Global Weekly Fixed Income Report - June 26, 2026

2 min read
Global Weekly Fixed Income Report - June 26, 2026

US Treasuries

The U.S. market delivered a bull steepener, with yields falling across the curve and the front/intermediate sector rallying more than the long end. Portfolio positioning should lean toward selective duration extension in the 2Y–7Y sector, while remaining cautious on credit beta because spread compression was only marginal, with single-A spreads moving from 91 bps to 90 bps.

Markets continued to digest the June FOMC projections.
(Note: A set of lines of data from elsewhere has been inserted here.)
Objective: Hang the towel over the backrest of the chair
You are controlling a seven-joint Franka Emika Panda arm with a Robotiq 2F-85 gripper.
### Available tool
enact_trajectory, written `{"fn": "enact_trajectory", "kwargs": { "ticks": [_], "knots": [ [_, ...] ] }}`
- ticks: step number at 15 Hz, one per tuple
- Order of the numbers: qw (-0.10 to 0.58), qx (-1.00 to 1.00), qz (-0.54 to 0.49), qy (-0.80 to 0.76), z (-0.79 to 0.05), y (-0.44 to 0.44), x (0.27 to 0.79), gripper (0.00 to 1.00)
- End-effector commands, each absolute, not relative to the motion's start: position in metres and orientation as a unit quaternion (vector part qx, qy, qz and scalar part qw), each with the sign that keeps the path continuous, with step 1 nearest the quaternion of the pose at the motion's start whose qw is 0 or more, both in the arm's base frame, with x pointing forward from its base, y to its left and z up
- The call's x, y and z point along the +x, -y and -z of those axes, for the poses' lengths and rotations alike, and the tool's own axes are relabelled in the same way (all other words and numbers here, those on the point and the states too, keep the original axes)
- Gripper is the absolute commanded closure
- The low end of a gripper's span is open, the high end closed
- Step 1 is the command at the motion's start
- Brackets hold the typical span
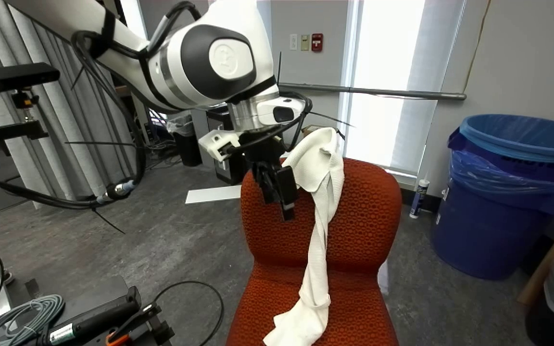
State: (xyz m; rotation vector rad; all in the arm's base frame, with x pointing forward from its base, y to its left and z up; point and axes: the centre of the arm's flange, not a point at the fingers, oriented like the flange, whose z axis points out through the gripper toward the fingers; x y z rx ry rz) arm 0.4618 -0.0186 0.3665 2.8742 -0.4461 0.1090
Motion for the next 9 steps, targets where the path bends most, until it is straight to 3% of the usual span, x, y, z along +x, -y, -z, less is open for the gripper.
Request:
{"fn": "enact_trajectory", "kwargs": {
  "ticks": [1,9],
  "knots": [
    [0.117,0.986,-0.072,0.097,-0.339,0.034,0.505,0.0],
    [0.093,0.986,-0.129,-0.041,-0.29,0.012,0.576,0.0]
  ]
}}
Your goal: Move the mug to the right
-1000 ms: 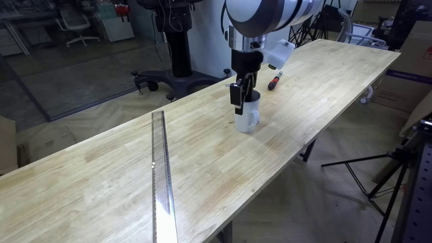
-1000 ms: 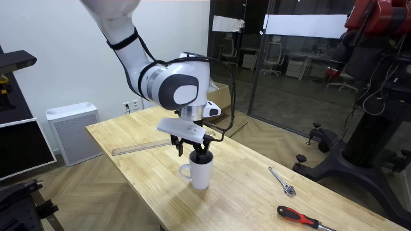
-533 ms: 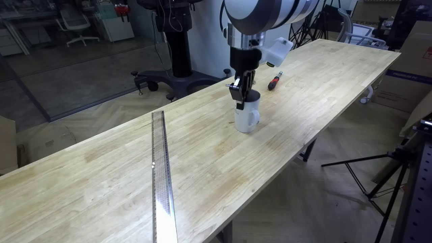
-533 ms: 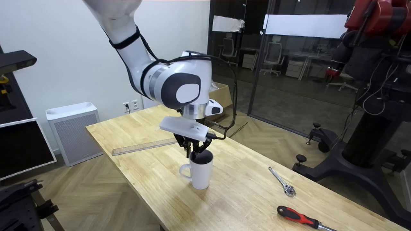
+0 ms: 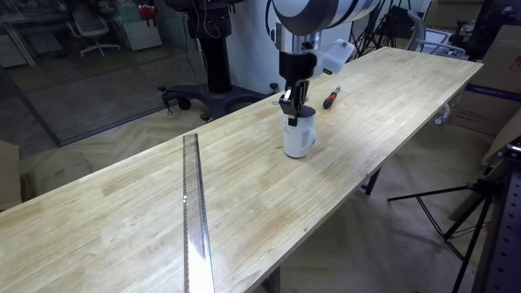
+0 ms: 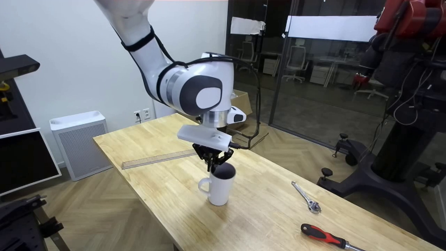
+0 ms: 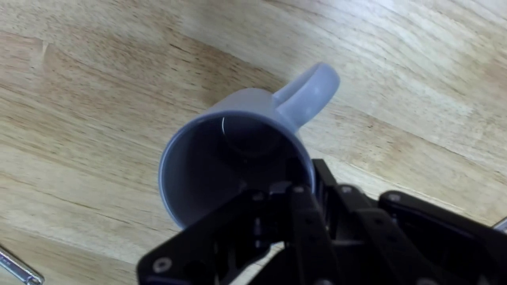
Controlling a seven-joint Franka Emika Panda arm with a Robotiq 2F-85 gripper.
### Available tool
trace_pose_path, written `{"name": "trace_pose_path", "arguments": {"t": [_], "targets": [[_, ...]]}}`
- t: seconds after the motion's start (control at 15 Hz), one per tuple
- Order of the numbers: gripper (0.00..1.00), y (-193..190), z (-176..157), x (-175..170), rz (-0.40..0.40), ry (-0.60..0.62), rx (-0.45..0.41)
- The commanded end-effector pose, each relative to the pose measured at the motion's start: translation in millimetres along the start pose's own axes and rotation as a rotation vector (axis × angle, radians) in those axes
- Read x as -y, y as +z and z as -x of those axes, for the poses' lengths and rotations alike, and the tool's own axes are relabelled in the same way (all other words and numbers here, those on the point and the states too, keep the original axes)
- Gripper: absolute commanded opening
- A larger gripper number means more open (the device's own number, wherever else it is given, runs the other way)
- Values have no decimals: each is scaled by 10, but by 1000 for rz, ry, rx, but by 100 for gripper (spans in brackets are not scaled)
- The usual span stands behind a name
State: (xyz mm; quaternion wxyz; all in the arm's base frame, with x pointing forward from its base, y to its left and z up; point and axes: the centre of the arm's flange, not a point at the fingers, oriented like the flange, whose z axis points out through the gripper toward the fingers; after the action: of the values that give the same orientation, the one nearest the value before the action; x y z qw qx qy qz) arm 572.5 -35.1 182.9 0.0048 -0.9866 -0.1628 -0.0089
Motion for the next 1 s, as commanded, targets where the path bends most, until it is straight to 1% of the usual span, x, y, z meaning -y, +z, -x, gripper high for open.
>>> {"name": "trace_pose_path", "arguments": {"t": [0.0,0.27,0.4,0.6,0.8,0.87,0.93], "targets": [[2,-84,-3,-265,34,35,21],[2,-75,149,-595,89,95,42],[2,-54,226,-732,105,123,55],[2,-24,294,-833,117,151,64],[2,-45,309,-854,107,172,58],[34,-53,313,-858,104,180,55],[36,-66,317,-861,102,185,52]]}}
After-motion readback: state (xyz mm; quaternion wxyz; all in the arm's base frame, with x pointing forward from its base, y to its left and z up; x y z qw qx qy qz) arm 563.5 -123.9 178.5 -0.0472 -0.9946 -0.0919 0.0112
FOMC summary of economic projections show that the median FOMC memeber revised Q4 2026 core PCE inflation up from 2.7% to 3.3%, revised real GDP growth for Q4 2026 down from 2.4% to 2.2%, and raised the projected Q4 2026 federal funds rate from 3.4% to 3.8%.
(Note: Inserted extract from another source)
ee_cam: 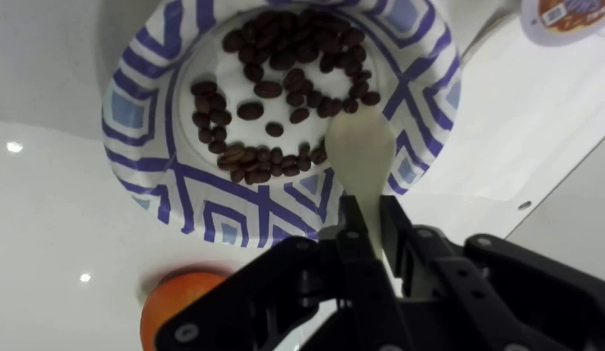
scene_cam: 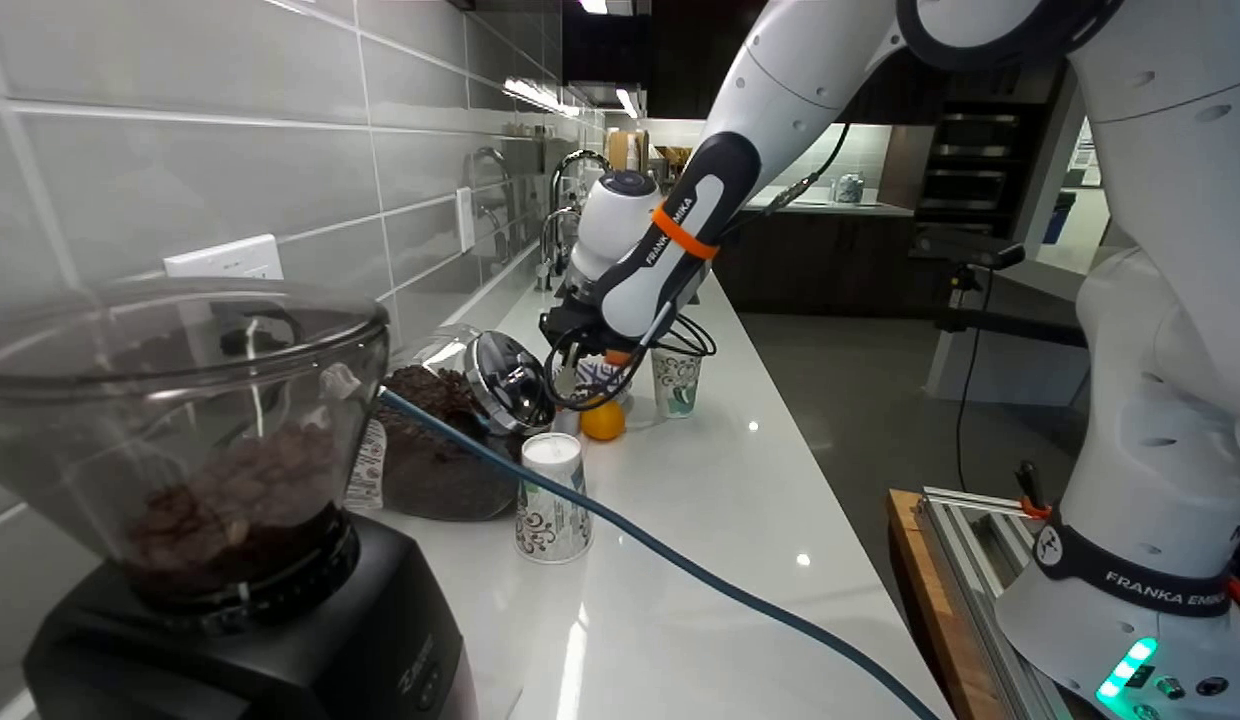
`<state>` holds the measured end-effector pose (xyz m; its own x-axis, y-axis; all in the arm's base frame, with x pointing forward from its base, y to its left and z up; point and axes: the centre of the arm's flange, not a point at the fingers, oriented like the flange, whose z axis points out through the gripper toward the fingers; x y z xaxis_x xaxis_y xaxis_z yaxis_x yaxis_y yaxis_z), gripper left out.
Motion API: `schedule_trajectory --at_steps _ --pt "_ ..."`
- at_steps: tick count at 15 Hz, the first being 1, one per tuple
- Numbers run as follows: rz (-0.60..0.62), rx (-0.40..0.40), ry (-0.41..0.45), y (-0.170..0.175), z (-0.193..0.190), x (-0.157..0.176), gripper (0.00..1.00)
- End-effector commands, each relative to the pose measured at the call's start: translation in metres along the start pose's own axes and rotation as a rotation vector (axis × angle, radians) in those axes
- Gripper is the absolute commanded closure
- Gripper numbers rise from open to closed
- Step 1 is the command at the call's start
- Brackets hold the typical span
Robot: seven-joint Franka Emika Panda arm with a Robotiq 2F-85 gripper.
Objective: Use the spoon to stir the contents in the bowl
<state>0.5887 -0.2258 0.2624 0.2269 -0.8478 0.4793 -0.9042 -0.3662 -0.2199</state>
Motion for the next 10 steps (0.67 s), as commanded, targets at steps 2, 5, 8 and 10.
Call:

The statement also noted that economic activity was expanding at a solid pace, job gains had kept pace with the workforce, and the unemployment rate had changed little.

The Fed remains inflation-sensitive even as growth expectations strengthen. That

combination supports duration on growth-risk grounds but limits the case for aggressive credit risk because policy is unlikely to pivot quickly toward easing.
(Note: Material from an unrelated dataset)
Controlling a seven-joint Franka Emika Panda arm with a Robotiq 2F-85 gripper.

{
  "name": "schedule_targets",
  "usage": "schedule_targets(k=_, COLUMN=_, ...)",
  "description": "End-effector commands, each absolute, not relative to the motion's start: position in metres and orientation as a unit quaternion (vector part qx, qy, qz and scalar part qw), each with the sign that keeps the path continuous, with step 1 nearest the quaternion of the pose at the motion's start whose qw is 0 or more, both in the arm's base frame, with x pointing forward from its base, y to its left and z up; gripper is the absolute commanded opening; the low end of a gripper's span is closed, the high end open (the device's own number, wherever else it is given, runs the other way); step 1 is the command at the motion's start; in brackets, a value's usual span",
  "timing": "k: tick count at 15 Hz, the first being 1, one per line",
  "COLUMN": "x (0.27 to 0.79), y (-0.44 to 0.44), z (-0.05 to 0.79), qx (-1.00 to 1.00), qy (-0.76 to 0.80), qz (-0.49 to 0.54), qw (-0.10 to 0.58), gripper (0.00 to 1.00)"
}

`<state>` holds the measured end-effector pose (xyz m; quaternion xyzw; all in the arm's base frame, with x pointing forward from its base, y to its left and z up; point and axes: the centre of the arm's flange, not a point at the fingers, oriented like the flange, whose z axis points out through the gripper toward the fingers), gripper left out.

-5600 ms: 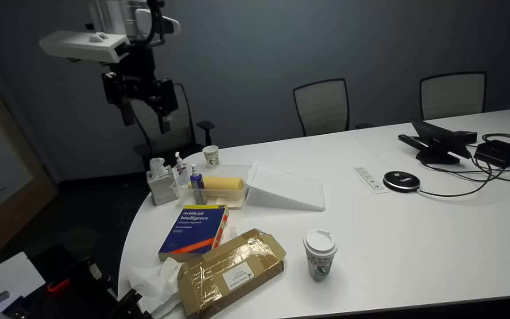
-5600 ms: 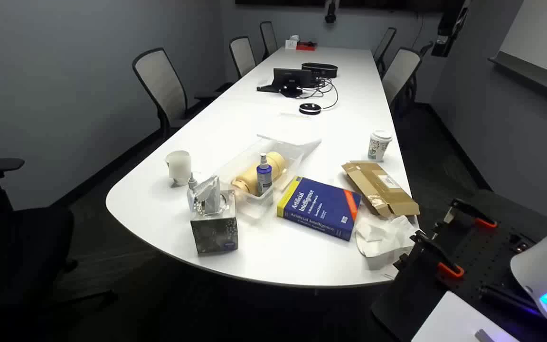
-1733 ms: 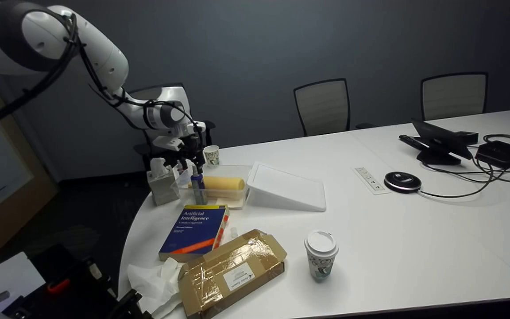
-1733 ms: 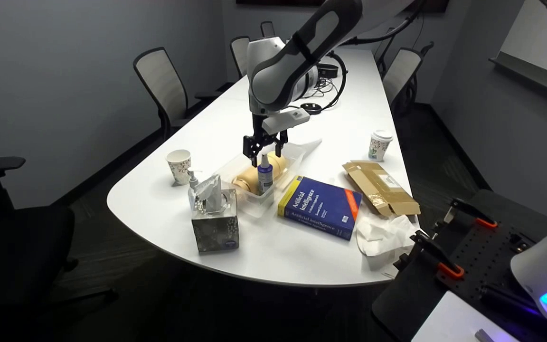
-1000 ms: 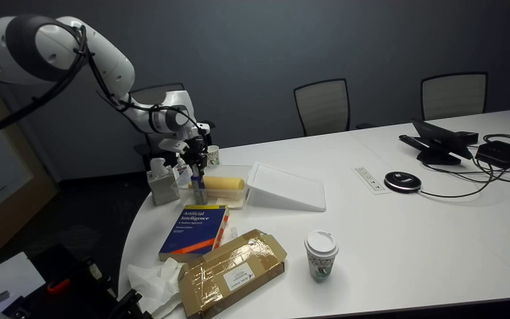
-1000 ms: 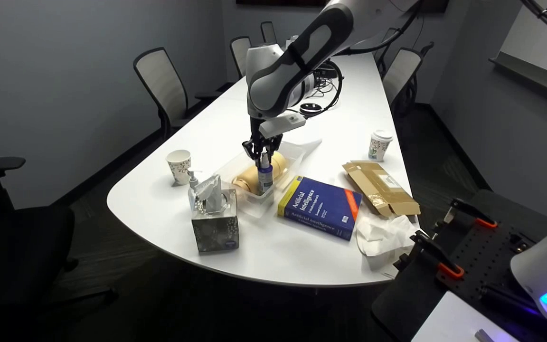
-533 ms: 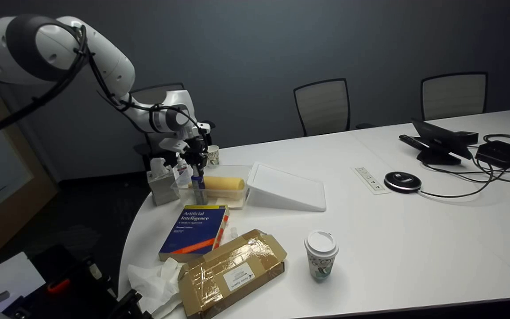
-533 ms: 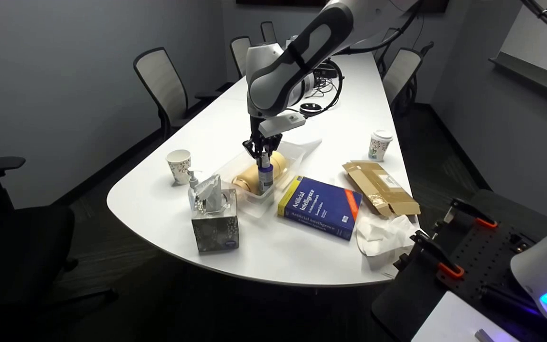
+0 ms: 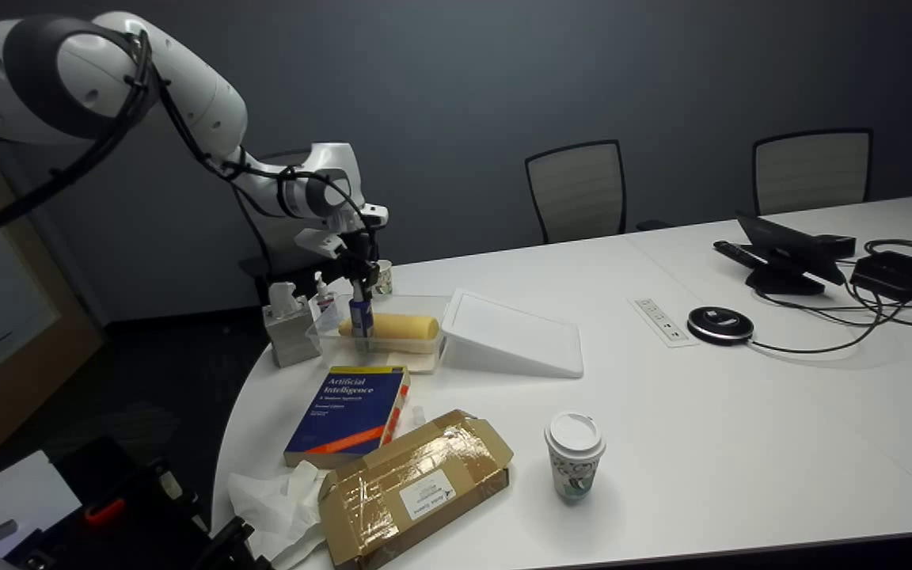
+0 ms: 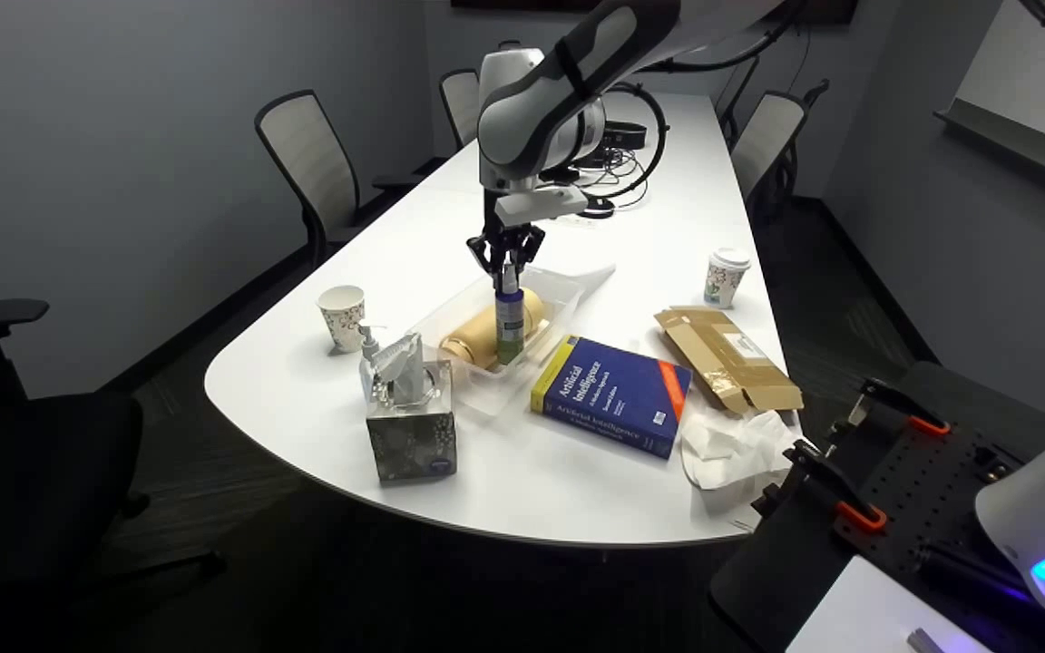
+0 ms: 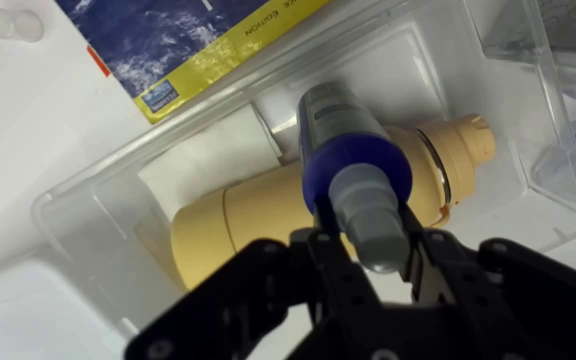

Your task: Remove the blue bottle from the lunchbox and put it on the table

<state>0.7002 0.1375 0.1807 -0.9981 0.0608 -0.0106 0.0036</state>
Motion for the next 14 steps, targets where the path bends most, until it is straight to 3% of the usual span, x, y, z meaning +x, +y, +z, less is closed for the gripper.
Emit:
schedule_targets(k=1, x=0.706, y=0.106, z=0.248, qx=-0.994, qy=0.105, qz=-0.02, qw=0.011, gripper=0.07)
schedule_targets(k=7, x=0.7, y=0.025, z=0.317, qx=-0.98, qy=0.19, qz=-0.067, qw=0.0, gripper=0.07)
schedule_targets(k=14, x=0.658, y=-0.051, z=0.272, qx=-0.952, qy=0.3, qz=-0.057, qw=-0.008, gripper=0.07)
The curve move indicates that investors added duration, particularly in the front and belly, while the long end rallied less aggressively. This is consistent with markets pricing lower inflation pressure, but not a full policy-easing cycle.

Safe assets outperformed, while credit appetite was more restrained. U.S. single-A credit spreads moved from 91 bps to 90 bps, implying only 1 bp of tightening.

The U.S.-Iran MoU faced its toughest test this week as escalating military actions

threatened ongoing negotiations. Tensions were fueled by Trump's stance on Iran's released frozen assets, Iran's threats over the Strait of Hormuz, and Oman's support for tolling the waterway. Alongside continued Israel-Hezbollah clashes, these developments have heightened inflation risks and could delay global rate cuts. Investors are rotating into safe-haven assets such as the U.S. dollar, while reducing exposure to long-duration bonds. Although both Washington and Tehran remain committed to the 60-day peace roadmap, repeated military flare-ups continue to leave markets vulnerable to geopolitical shocks.

Outlook & Positioning: Favor intermediate Treasury duration, particularly 2Y–7Y

exposure, where yields declined most but still offer attractive carry. Keep credit

exposure high quality and short-to-intermediate. Avoid extending aggressively into lower- quality credit because the Fed’s revised inflation projections leave risk premia vulnerable to renewed repricing.